**About this exercise:** The response should consist only of the lines from the one with "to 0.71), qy" to the end of the data below, copied exactly and without pictures.

**Data shown:**

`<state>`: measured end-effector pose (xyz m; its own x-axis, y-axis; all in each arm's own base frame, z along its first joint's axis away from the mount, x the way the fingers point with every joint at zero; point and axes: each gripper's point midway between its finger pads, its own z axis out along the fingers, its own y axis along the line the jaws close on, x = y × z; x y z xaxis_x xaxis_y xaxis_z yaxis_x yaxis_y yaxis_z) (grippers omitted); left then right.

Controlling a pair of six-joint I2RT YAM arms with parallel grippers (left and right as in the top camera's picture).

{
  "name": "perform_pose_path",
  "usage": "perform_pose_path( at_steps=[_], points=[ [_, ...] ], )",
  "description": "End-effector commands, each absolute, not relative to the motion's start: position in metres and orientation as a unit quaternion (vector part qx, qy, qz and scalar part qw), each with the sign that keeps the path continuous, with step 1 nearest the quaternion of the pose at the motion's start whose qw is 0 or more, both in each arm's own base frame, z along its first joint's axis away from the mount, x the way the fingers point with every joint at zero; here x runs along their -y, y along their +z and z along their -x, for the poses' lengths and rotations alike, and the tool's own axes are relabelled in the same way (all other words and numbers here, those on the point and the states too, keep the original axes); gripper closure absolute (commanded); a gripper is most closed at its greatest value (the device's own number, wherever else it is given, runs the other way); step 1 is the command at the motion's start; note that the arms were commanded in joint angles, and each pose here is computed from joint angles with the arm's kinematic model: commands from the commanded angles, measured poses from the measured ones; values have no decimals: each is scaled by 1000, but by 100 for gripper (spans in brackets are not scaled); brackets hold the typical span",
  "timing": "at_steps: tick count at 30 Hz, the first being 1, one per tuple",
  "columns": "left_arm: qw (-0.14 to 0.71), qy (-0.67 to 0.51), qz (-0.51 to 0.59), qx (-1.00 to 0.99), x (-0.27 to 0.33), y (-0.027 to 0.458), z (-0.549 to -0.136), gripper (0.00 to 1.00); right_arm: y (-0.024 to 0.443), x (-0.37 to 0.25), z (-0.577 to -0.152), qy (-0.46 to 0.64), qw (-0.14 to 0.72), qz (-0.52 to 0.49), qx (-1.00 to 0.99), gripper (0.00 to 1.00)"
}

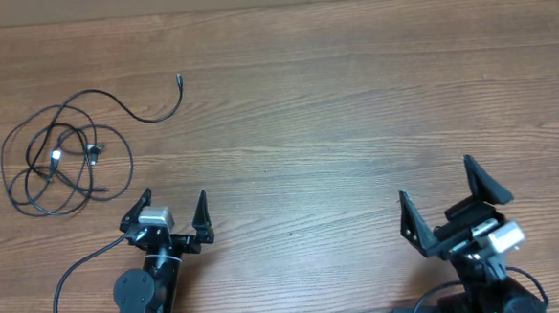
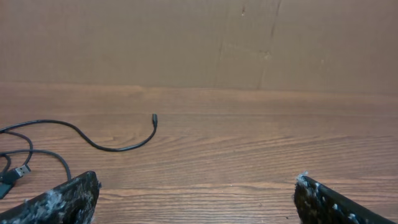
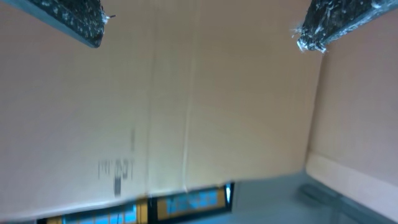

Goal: Untangle cables

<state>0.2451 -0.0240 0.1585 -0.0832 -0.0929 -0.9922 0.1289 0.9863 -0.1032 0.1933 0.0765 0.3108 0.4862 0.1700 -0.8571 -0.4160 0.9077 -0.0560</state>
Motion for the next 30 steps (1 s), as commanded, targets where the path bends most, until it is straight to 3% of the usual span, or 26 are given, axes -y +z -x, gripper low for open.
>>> perform_pose_path(
  at_steps=[1,6,12,30],
  points=[
    [679,-77,-19,-730,25,158,-245,0,291,-73,-204,155,842,122,-502,0],
    [679,-77,-19,-730,25,158,-245,1,260,-71,-219,150,806,109,-563,0],
    [679,-77,-19,-730,25,158,-245,1,171,-67,-237,136,687,91,-708,0],
    [679,-77,-19,-730,25,158,-245,0,172,-64,-238,130,691,84,-707,0]
  ],
)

**Output for this exercise:**
  "columns": "left_arm: qw (-0.14 to 0.71), qy (-0.67 to 0.51), qz (-0.51 to 0.59), qx (-1.00 to 0.99), x (-0.27 to 0.33), y (-0.027 to 0.458), z (-0.549 to -0.136), gripper (0.00 to 1.00); right_arm: y (-0.024 to 0.443), x (-0.37 to 0.25), z (-0.577 to -0.152), qy (-0.46 to 0.64), qw (-0.14 to 0.72), qz (-0.52 to 0.49), qx (-1.00 to 0.99), gripper (0.00 to 1.00)"
}


Goal: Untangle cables

<state>0.2451 -0.0240 0.1585 -0.0832 -0.0929 -0.9922 0.1289 0.9863 -0.1032 0.1933 0.0765 0.3108 0.4862 0.1700 -0.8571 -0.4160 0.9077 -0.0560</state>
Motion for the next 30 steps (1 s), as commanded, targets where the path bends most, until it is straight to 3% of the usual span, or 26 are given, axes -y +z -x, gripper low for open.
>>> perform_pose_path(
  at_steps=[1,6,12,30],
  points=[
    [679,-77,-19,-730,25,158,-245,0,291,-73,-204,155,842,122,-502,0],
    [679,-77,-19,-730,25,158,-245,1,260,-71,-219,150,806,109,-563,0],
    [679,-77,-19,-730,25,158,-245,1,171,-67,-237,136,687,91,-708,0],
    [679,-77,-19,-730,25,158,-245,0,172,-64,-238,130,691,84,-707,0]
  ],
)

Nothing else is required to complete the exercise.